Dust your furniture often with a soft cloth. Use furniture polish every so often if you like, but be gentle when you do it! Don't use paint thinners on your wicker furniture. You can use it sparingly, but don't get carried away.
Take care when cleaning your rattan furniture, as it is sensitive to moisture. If possible, dry it outdoors in the sun. If a mild furniture cleaner is used, test it first on a small area of the furniture; and never soak it in water. Don't bend rattan while wet, because this may cause warping or splitting.
If you have any issues with mold or mildew, we recommend a thorough scrubbing with household bleach and then drying the furniture outside in direct sunlight.
Use the brush attachment on your vacuum cleaner to clean the woven rattan on your furniture. Your vacuum can also be used to clean crevices by hand.
When moving rattan furniture, lift it instead of dragging it. That way you won’t split the fibers.
Put felt pads or rubber stoppers on the bottom of each furniture leg to help protect your wicker and rattan furniture from small children who love to tip over things.
To keep rattan furniture from fading, rotate it regularly to ensure that all its fibers get plenty of sunlight. Fading is natural and not necessarily bad, but if you can reduce extreme sun exposure with blinds or awnings, it's better for your furniture.
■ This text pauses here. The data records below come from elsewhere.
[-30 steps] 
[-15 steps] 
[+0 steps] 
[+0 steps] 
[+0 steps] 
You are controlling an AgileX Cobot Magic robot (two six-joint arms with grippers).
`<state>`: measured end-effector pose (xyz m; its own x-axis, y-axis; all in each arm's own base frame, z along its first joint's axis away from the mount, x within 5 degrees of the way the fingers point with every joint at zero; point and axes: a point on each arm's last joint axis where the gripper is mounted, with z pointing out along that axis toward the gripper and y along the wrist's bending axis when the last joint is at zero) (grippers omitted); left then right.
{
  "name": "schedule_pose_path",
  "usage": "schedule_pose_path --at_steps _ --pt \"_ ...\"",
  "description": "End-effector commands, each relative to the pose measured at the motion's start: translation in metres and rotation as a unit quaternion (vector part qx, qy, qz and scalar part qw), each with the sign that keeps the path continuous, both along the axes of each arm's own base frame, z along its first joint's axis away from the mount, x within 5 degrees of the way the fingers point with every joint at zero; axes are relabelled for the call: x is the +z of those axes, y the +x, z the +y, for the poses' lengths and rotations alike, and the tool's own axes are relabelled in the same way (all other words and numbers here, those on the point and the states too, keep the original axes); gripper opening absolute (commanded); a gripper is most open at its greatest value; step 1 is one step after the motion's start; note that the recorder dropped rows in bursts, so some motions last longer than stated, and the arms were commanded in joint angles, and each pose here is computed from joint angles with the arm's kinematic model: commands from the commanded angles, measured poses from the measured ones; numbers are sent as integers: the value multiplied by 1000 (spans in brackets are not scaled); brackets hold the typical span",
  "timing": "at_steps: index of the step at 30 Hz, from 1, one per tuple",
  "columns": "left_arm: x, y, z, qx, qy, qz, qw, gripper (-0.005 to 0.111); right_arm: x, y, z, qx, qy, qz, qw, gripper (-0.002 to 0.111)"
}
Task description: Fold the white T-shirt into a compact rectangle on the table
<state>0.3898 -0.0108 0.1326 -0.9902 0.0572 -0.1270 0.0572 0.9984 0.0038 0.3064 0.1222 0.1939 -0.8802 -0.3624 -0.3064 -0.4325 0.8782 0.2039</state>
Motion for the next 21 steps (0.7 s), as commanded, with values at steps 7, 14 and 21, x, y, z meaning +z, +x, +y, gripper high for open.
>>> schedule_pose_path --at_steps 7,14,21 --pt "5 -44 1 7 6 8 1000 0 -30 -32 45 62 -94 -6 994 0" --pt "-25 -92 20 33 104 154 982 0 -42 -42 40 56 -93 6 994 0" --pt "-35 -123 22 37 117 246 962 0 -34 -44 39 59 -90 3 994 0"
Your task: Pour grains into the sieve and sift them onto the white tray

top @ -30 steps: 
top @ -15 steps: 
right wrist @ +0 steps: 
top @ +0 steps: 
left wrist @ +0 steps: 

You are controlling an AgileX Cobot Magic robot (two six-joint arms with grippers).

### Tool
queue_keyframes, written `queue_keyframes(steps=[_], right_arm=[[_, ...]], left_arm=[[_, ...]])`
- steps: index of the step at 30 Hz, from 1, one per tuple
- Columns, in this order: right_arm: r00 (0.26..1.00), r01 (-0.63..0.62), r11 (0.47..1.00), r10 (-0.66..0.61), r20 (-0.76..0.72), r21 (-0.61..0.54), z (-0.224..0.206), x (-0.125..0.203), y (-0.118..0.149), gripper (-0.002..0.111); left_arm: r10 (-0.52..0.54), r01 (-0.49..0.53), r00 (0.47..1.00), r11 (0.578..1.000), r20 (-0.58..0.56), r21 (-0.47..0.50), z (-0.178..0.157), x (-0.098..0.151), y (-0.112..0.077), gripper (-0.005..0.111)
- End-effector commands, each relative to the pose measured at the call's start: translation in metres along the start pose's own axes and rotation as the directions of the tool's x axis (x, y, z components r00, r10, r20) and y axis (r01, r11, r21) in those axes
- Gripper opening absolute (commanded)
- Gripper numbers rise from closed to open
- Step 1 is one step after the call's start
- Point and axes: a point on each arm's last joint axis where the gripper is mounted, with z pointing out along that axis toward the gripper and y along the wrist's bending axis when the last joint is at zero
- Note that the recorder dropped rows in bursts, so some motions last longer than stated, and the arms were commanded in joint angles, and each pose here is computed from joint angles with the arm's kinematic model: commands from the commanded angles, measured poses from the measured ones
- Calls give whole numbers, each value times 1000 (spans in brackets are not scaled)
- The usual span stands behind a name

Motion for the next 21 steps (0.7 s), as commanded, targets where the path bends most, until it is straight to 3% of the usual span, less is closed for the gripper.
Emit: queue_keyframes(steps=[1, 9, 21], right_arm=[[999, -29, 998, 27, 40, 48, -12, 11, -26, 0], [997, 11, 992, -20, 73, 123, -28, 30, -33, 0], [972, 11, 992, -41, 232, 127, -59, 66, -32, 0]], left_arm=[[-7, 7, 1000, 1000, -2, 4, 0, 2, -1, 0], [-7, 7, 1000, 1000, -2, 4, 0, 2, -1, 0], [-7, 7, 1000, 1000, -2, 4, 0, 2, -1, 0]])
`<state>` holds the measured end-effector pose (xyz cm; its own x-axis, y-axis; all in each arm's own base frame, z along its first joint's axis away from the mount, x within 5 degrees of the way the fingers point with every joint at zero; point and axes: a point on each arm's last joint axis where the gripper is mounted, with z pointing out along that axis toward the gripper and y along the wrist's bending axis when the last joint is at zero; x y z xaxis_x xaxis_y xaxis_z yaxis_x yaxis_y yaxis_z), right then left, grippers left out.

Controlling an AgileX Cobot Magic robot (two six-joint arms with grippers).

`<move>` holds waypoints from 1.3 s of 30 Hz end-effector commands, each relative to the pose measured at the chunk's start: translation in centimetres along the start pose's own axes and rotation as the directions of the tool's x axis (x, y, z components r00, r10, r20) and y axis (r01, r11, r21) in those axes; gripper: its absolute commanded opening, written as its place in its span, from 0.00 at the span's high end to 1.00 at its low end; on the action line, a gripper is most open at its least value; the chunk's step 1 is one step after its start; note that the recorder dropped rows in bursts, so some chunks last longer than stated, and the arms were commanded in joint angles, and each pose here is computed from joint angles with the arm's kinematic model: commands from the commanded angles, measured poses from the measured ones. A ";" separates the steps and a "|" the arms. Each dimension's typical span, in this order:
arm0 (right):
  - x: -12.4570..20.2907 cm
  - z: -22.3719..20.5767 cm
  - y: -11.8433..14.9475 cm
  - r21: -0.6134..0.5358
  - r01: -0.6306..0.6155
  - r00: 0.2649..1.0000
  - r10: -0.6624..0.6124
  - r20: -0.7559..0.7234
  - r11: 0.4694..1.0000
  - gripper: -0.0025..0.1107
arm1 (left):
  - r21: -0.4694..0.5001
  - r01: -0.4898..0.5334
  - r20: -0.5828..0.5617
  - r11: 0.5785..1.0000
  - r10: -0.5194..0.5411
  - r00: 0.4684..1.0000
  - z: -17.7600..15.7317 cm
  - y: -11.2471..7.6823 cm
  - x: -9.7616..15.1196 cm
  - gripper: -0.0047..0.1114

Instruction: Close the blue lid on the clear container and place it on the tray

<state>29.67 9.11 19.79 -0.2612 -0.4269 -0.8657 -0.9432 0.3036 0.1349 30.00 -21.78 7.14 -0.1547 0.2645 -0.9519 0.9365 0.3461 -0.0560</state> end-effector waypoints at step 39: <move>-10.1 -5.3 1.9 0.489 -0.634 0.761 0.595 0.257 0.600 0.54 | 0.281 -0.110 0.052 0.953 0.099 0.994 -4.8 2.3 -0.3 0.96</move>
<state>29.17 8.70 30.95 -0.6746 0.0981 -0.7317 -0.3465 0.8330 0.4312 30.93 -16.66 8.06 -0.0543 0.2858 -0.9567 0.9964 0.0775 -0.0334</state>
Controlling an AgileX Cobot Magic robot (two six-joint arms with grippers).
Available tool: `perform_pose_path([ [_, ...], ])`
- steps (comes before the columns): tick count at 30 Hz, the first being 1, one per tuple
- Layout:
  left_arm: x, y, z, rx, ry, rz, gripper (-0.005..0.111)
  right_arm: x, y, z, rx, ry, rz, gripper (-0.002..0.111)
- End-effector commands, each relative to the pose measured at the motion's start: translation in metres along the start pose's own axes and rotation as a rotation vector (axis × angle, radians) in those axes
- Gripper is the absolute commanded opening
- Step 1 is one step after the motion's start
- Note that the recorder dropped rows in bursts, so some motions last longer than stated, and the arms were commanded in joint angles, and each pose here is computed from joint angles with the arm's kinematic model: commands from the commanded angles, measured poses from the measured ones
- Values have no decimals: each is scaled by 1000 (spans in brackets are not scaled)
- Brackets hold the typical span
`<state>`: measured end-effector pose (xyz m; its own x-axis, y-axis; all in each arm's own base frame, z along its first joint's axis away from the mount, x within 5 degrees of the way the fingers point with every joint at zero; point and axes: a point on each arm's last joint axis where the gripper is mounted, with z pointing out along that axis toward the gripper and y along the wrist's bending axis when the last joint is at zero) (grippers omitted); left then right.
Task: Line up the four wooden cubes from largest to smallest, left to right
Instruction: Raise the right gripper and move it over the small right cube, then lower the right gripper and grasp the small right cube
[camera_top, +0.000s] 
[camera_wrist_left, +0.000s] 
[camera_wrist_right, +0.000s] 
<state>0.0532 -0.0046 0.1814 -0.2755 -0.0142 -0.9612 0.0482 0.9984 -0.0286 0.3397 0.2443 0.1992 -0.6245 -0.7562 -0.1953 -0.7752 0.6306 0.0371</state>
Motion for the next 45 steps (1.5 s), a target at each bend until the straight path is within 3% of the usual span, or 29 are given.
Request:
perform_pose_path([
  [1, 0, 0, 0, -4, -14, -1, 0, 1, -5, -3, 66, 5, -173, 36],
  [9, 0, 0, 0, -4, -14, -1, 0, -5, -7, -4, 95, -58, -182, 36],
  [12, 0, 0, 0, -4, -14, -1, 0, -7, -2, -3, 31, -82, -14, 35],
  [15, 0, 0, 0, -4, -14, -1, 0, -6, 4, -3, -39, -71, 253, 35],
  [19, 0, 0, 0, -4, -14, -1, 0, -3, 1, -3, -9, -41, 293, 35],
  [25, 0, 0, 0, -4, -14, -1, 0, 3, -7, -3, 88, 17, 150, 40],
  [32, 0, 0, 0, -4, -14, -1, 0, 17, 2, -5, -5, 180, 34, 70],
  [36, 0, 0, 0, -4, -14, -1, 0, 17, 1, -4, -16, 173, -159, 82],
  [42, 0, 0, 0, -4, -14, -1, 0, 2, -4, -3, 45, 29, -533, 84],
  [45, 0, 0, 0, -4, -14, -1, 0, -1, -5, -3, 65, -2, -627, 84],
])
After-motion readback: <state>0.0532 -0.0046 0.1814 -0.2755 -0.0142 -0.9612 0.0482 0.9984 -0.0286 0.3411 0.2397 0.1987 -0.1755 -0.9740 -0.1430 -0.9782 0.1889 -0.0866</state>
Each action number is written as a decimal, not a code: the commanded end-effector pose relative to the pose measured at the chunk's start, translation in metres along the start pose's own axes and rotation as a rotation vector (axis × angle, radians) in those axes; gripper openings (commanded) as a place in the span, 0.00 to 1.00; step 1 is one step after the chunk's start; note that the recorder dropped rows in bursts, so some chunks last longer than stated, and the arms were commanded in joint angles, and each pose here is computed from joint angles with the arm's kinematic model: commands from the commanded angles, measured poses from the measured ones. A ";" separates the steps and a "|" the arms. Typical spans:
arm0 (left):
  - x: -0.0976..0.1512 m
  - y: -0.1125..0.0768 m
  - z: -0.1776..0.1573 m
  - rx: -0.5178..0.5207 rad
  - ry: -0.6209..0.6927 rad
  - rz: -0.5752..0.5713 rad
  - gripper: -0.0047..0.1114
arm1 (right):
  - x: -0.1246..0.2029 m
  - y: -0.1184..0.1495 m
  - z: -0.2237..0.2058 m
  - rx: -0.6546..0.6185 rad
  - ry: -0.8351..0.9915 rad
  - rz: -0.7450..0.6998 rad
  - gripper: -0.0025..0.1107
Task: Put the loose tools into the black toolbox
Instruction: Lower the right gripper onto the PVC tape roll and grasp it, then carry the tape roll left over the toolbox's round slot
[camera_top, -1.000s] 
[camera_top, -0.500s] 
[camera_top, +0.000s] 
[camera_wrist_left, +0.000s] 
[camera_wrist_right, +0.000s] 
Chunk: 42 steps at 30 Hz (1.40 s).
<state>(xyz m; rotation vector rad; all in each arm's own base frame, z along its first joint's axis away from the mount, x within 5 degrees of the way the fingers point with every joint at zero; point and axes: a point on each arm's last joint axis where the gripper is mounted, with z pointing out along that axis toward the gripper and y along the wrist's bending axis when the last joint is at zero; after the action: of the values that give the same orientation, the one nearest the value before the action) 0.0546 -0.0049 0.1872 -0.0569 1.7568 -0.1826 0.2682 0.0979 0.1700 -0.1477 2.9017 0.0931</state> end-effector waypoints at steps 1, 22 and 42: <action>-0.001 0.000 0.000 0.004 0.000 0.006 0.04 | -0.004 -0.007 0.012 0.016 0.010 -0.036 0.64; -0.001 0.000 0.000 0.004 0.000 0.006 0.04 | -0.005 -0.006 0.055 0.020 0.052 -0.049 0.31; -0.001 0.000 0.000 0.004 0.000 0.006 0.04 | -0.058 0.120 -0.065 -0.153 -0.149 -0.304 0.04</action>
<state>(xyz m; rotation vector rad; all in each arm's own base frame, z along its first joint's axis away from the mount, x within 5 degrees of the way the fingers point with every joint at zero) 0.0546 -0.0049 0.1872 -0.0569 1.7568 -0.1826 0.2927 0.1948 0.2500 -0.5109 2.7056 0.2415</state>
Keep it moist: Most natural fibers require a certain level of moisture, so keep furniture away from places with severe heat. Also, if you’re in a particularly dry climate, add some moisture to the air with a humidifier.
When rattan furniture has split due to excessive dryness, the best thing to do is avoid making things worse: seal the rattan with tung oil or boiled linseed oil and raise the humidity level.
The weave is strong yet flexible, providing comfortable accommodation that naturally sags over time. That's why most rattan furniture seats are made to be used with a pillow - it's more comfortable that way, and it also distributes your weight more evenly across the seat's surface.
You can also give your wicker furniture a protective coat of stain and sealant to protect it from the elements and keep it looking great for years to come.
You might be asking, is rattan furniture waterproof?
The answer is yes and no. It Depends on the Kind of Rattan, But generally speaking, the answer is a "yes". However, a lot of factors need to be taken into consideration such as its materials and how it is made. So it is important to choose the rightrattan wicker furniture company to purchase from.
While rattan can tolerate all kinds of weather, the color of paint on most rattan furniture will fade over time. To make it last longer, keep your rattan in a shaded area when not in use.